The so-called recovery is built on sand, and as stock markets climb and climb, and more traders and investors turn bullish, we come ever-closer to a new 2008-style collapse.
Markets have already gone far, far higher than many expected on a drift of reinflationary central bank liquidity. Yesterday the DJIA hit a new post-2007 high:
The same day, it was revealed that the big Wall Street banks are gambling again with billions and billions of dollars of clients’ funds. Goldman Sachs are back to pre-crisis-style profits. Again and again — from the LIBOR scandal, to MF Global, to the London Whale, to Kweku Adoboli — the financial sector has illustrated that it has learned very little from 2008, and is still practising many of the same hyper-fragile ponzi finance practices that led to the subprime bubble and the 2008 collapse.
Soaring markets, and soaring speculation. Big finance using loopholes to speculate bigger and harder. Mainstream financial journalists becoming more and more complacent about the “recovery”.
We’ve been here before. Isn’t repeating the same behaviour and hoping for different results the very definition of insanity?
I don’t know exactly how the next crash will occur — although there are many potential ignition spots including a severe trade or energy shock, or a Chinese real estate and subprime meltdown, or a natural disaster, or a new Western financial crisis. I don’t know when the next crash will occur, or how high the markets will climb before it does (DJIA 36,000 maybe? That would be hilarious).
But I know that if markets and regulators continue to repeat the mistakes that led to 2008, we will be back in a similar or worse hole soon.
There’s a much bigger cliff than the so-called fiscal cliff. The absolute worst result of the fiscal cliff would be a moderate uniform tax increase at a bad time, resulting in a moderate contraction. It is an obvious — but ultimately rather cosmetic — stumbling block on the so-called “road to recovery”.

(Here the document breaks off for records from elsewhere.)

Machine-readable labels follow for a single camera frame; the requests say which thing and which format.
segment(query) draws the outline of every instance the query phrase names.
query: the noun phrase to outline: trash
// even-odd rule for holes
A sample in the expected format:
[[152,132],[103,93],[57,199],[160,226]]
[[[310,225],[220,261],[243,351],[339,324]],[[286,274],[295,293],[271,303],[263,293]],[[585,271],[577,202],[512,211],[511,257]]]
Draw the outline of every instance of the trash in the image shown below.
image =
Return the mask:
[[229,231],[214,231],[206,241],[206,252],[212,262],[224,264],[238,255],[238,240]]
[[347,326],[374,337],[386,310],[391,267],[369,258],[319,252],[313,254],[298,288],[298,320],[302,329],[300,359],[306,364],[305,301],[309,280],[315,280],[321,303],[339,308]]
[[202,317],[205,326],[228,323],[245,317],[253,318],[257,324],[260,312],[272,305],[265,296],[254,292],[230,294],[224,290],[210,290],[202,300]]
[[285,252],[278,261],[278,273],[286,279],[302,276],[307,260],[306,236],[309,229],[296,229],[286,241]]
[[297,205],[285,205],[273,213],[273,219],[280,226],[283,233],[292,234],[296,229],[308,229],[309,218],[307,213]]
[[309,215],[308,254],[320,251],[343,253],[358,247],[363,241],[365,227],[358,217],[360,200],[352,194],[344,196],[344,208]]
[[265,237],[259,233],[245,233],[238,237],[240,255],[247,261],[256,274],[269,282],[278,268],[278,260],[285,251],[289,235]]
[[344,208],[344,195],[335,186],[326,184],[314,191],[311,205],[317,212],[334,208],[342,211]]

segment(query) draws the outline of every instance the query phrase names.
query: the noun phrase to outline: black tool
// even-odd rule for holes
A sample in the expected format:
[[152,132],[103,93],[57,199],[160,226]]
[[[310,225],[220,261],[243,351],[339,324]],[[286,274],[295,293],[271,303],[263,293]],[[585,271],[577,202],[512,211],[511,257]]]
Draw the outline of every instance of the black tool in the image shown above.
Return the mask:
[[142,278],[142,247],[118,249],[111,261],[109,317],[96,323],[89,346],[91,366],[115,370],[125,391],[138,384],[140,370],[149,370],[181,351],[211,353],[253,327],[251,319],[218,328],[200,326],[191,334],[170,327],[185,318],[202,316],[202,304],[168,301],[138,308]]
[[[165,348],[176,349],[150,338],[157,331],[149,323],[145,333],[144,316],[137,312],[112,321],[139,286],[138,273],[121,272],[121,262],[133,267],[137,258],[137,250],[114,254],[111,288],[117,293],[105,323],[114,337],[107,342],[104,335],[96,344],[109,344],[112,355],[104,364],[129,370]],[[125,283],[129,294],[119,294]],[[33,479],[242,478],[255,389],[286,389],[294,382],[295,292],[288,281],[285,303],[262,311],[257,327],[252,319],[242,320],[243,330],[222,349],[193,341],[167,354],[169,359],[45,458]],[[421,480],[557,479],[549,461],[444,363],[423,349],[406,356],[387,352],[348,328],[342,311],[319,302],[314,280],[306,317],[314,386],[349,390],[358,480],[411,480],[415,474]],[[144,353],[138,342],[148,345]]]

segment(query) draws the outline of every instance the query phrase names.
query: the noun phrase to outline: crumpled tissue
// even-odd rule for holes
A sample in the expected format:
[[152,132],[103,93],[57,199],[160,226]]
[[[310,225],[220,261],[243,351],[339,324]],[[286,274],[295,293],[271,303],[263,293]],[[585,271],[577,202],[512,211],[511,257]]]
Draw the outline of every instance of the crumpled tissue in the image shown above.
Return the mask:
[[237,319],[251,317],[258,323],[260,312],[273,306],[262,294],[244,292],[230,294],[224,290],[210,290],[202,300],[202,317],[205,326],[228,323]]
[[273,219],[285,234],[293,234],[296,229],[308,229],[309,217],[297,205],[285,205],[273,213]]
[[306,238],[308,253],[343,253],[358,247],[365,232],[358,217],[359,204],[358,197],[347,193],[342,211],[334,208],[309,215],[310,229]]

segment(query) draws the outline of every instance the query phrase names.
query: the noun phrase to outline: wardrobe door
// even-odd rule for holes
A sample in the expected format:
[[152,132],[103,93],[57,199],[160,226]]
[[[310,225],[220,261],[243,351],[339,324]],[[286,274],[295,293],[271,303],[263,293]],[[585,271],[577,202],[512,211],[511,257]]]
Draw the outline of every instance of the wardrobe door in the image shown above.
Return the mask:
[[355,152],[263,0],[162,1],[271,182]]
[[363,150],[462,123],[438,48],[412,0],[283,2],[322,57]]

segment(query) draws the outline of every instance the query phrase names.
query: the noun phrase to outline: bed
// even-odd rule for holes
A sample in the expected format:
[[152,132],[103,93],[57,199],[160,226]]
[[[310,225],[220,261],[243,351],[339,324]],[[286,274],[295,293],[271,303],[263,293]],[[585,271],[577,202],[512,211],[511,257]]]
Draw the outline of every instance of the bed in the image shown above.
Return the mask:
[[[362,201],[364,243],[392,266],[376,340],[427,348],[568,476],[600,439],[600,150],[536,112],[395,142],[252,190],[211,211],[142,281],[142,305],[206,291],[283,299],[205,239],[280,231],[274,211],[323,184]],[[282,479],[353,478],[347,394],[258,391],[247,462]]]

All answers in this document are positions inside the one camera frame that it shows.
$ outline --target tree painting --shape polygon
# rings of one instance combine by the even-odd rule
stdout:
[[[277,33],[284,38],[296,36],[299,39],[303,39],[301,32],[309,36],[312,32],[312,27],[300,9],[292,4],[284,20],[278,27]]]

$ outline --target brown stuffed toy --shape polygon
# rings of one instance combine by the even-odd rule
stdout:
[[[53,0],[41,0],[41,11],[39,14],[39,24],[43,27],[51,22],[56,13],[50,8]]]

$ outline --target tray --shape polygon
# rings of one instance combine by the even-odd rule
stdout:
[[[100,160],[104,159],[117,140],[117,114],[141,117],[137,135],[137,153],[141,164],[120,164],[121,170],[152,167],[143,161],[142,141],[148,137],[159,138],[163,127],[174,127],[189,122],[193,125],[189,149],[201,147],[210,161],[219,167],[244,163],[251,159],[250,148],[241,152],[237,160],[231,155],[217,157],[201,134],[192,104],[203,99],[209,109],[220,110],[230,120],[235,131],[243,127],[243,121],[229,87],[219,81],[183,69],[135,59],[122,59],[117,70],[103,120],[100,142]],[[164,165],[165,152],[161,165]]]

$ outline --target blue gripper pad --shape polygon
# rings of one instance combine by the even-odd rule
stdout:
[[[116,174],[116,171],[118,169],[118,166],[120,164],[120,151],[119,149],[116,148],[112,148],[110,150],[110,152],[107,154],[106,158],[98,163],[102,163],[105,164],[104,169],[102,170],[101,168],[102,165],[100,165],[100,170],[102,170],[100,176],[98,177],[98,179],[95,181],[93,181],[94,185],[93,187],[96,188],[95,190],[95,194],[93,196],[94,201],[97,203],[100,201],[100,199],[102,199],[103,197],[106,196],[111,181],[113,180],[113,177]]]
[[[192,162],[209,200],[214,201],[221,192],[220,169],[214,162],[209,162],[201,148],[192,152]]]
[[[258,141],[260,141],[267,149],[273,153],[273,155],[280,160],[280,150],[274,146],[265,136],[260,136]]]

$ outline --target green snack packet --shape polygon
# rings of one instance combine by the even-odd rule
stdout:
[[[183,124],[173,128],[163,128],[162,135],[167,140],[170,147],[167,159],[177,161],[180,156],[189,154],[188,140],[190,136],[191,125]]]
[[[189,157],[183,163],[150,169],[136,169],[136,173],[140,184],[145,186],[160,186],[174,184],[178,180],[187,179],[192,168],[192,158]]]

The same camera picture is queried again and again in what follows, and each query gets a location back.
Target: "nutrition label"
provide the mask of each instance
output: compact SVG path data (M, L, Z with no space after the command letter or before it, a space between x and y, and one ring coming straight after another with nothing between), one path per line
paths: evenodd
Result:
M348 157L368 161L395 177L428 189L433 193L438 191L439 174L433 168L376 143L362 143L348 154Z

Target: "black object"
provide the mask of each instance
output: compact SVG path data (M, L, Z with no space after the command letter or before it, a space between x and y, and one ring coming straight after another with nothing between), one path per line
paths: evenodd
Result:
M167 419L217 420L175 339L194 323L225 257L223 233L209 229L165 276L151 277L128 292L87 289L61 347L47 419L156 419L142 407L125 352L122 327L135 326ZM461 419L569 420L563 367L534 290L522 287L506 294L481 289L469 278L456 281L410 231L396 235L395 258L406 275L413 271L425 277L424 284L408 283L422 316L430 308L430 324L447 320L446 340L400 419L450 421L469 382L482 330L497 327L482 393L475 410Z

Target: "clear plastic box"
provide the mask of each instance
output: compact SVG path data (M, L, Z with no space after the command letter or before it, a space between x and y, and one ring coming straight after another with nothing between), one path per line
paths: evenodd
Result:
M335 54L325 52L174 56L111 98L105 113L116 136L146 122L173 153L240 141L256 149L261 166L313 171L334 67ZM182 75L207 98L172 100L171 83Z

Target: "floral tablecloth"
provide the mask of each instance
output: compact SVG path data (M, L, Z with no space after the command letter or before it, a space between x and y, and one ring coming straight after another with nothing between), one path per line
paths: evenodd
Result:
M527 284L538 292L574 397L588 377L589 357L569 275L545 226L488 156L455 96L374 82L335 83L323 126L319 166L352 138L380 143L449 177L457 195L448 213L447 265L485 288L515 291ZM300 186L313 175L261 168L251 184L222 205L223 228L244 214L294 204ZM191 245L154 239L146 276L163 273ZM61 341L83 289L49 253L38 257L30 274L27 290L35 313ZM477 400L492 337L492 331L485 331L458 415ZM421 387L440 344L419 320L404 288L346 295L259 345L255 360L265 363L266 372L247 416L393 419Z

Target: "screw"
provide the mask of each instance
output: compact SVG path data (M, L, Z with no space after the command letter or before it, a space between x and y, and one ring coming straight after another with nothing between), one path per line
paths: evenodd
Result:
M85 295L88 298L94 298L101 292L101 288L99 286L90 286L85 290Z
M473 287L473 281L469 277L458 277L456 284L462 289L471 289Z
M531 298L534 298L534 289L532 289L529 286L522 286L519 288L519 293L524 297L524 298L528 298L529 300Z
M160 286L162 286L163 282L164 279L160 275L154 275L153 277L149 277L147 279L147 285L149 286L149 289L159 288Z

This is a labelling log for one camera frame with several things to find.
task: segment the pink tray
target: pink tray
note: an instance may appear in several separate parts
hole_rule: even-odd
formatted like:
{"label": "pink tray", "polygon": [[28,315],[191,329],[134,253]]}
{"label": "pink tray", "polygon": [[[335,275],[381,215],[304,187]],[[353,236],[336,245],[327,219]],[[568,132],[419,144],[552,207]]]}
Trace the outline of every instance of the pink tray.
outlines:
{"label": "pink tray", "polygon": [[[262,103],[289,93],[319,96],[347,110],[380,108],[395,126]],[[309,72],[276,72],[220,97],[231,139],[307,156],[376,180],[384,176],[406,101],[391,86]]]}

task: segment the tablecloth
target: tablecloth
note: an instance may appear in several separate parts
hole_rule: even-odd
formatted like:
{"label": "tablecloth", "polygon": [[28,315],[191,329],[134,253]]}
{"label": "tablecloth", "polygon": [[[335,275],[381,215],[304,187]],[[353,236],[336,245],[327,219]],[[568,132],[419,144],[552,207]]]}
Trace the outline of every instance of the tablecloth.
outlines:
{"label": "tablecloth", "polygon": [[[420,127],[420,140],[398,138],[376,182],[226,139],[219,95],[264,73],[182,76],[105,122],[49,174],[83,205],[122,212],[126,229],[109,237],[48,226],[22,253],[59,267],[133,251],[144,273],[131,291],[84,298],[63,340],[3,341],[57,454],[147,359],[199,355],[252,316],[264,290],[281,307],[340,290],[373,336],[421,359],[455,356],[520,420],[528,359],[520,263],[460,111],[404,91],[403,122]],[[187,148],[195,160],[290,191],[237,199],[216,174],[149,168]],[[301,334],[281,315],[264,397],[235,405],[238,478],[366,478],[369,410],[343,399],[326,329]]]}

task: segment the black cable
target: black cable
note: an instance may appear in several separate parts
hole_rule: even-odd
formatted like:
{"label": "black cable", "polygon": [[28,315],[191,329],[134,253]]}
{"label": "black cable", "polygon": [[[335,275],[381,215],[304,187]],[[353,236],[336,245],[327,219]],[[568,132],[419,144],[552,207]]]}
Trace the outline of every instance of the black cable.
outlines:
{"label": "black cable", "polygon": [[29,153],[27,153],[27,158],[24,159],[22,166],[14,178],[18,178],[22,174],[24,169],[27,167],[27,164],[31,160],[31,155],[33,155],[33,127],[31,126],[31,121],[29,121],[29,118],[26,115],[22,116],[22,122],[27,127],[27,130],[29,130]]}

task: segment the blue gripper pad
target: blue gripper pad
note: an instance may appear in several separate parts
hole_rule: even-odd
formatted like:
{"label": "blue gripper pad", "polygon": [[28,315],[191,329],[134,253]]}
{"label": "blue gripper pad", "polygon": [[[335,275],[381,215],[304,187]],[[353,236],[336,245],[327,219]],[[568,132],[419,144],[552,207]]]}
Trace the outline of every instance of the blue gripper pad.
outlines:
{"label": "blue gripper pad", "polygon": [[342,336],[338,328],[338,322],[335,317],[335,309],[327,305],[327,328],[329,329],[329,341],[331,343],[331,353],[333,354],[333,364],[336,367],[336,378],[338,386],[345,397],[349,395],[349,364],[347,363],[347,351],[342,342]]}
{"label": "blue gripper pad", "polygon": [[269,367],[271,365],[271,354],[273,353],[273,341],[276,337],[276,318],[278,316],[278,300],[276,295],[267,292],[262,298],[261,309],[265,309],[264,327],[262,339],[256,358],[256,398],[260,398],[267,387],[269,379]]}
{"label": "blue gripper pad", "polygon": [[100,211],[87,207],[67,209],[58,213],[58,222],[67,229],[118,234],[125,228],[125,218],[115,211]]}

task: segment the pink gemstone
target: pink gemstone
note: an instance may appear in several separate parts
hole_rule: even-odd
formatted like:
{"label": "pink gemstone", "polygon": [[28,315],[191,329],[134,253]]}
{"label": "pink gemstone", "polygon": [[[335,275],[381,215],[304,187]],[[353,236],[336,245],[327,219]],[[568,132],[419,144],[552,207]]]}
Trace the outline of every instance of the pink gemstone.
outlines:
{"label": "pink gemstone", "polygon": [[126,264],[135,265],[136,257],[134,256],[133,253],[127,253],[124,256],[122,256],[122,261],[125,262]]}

The much bigger cliff stems from the fact that the so-called recovery itself is built on nothing but sand. This is a result of underlying systemic fragilities that have never been allowed to break. I have spent the last year and a half writing about this graph — the total debt in the economy as a proportion of the economy’s output:
This is the bubble that won’t go away. This is the zombified mess that the Federal Reserve won’t let dissolve (as happened regularly in the 19th century and early 20th century each time there was an unsustainable debt bubble). This is the shifting sand — preserved by the massive monetary stimulus programs — that the so-called recovery is built upon. During the 1980s and 1990s and 2000s cheap money pumped up the debt level in America. In 2008, the bubble burst, and the hyper-connective fragile financial system was set to burn. Then central banks around the world stepped in to “stabilise” (or as Nassim Taleb puts it, overstabilise) the financial system. The unsustainable reality of debt vastly exceeding income was put on life support.
A high pre-existing residual debt level makes growth challenging, as consumers and producers remain focussed on paying down the pre-existing debt load, they are drained by pre-existing debt service costs, and they are wary about taking on debt or investing in a weak and depressed environment. It’s a classic Catch-22. The only true panacea for the depression is growth, but the economy cannot grow because it is depressed and zombified. That’s where a crash comes in — the junk is liquidated, clearing the field for new growth. That is what Schumpeter meant when he talked of “the work of depressions”, something that many mainstream economists still fail to grasp. (In fairness, a similar effect can probably be achieved without a depression through a very large scale debt relief program.)
Japan has been stuck in a deleveraging trap for twenty years, to no avail, all that has really occurred is that the private debt load has been transferred onto the central bank balance sheet — there has been very little net deleveraging) and while the Japanese central bank has completed round after round of quantitative easing — sustaining and preserving the past malinvestment and high debt load — the Japanese economy is still depressed.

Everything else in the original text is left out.